Спустя много лет после войны в Боснии я, автор этих строк, заинтересовался судьбой любовников из Котора, госпожи Лили Дифи и Тимофея Медоша. От госпожи Евы, дочери покойной, я получил старинные бумаги и письма, заезженные магнитофонные ленты, одну видеокассету и странную, местами неполную историю о треугольной комнате в Боснии и последних днях Тимофея, проведенных в ней. От юной госпожи Иветты я получил и зеркало, которое некогда стояло на улице Filles du Calvaire. Я подверг его фотокинезу и, как в каком-то палимпсесте, перелистал все картины, которые в течение лет были там запечатлены. Примерно в середине я нашел сначала каждого из них отдельно, а потом и совместные отражения госпожи Лили Дифи и Тимофея Медоша. Они были совершенно такими, какими в свое время утонули в зеркале, пока вместе учили математику, просто чуть бледнее. Силуэты из прошлого миллениума...
Наконец от барышни Иветты я услышал и запрещенное имя. Кажется, оно было намеренно сообщено ее матери, госпоже Еве, по телефону какой-то незнакомой личностью. Это заинтересовало меня, и я начал сам искать в литературе это имя. Я перекопал все свои справочники, искал в крупных книжных магазинах, в архивах, через Интернет, но все напрасно. Запрещенного имени не содержал ни один словарь, ни одна энциклопедия, его не отметила ни одна генеалогия, ни одна история. Имя действительно до сих пор нигде не появлялось. В сущности, оно и не было похоже на имя. Тогда я подумал: а почему бы мне не сделать то, что так сильно старались не допустить палачи Тимофея? Почему бы мне не назвать имя, которое палачи любой ценой старались скрыть?

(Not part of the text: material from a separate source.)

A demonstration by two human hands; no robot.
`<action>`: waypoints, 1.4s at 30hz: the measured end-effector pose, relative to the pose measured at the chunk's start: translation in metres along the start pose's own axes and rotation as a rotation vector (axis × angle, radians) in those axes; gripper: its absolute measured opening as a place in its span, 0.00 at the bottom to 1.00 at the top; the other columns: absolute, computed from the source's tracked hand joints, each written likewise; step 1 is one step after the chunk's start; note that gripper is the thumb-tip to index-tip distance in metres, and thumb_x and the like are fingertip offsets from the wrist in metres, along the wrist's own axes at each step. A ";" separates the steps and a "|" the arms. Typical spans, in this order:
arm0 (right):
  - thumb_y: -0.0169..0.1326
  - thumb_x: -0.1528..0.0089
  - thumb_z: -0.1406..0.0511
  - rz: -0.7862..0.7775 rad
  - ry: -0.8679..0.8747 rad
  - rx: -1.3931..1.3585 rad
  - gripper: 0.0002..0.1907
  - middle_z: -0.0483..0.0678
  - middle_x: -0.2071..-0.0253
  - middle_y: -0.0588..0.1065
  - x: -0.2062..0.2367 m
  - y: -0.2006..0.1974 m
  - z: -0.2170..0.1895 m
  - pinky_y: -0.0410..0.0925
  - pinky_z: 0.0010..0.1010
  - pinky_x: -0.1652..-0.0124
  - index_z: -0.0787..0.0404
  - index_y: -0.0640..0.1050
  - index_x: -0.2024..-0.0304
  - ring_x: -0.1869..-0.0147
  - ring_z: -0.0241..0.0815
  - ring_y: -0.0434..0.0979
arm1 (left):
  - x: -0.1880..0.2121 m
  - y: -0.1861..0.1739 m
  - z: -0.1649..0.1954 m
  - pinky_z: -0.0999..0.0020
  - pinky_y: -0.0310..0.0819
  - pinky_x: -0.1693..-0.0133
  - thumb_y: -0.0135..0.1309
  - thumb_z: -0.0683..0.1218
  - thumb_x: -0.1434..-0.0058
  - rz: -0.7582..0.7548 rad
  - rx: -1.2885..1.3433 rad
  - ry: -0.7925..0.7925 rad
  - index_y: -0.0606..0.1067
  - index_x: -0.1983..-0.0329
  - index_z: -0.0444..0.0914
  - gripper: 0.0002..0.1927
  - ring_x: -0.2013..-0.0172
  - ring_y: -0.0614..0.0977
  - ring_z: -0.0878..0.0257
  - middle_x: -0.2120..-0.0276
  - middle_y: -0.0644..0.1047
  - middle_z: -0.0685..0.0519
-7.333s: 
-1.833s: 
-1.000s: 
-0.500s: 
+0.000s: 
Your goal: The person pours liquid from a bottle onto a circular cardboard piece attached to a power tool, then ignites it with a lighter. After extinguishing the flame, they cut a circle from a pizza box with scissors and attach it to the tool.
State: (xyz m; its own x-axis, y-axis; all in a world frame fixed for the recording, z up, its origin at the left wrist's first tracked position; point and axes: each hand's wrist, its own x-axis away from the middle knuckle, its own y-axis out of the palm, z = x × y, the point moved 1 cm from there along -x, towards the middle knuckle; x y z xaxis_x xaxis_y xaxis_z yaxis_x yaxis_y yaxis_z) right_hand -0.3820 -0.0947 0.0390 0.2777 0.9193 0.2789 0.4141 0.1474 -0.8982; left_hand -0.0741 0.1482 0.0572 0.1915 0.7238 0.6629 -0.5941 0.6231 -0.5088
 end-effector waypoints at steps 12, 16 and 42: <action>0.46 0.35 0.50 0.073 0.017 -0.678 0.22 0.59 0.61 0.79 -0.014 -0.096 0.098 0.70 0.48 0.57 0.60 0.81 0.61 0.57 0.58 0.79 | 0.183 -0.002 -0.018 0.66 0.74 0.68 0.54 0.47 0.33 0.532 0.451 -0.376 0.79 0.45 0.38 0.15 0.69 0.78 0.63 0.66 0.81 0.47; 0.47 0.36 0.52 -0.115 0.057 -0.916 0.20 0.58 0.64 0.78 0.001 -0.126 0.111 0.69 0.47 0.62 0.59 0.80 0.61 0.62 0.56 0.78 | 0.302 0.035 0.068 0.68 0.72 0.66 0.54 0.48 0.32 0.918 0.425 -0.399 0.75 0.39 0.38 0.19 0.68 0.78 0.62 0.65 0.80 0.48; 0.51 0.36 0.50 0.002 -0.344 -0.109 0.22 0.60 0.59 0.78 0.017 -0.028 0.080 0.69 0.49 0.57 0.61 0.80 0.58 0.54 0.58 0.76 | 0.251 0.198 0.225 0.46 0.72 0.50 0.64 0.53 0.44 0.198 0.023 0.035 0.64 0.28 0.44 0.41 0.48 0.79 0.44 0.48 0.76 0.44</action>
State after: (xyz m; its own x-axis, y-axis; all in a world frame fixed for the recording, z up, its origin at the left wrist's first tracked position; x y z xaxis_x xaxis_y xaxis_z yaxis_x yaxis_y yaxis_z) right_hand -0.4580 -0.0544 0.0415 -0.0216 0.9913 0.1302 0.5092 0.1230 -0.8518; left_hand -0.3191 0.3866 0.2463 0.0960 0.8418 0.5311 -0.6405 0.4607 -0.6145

И я написал и опубликовал книгу под названием «Ящик для письменных принадлежностей». В один из отделов этого ящика я положил бумажку с впервые написанным тайным именем. Тогда две птицы пролетели через мой сон, и я понял, что сделал, опубликовав впервые это имя-пароль. И почему не захотела сделать это госпожа Ева, более осторожная, чем я. Записав это имя, я, в сущности, стал убийцей Тимофея Медоша. Преступление — это единственное, что можно отправить в прошлое к нашим предкам, потому что в матрице времени причина может стоять позже, чем ее последствия. Мое преступление идет назад, в прошлый век, чтобы найти того, кто его совершил. А я тот, кому давно было уготовано стать причиной смерти Тимофея. В том преступлении у меня есть соучастник. Это ты, тот, кто изображен на другой стороне «иконы» дьявола. Ты, который в книге «Ящик для письменных принадлежностей» или в заглавии этого текста в Интернете уже прочитал запрещенное имя: «Вишня с золотой косточкой».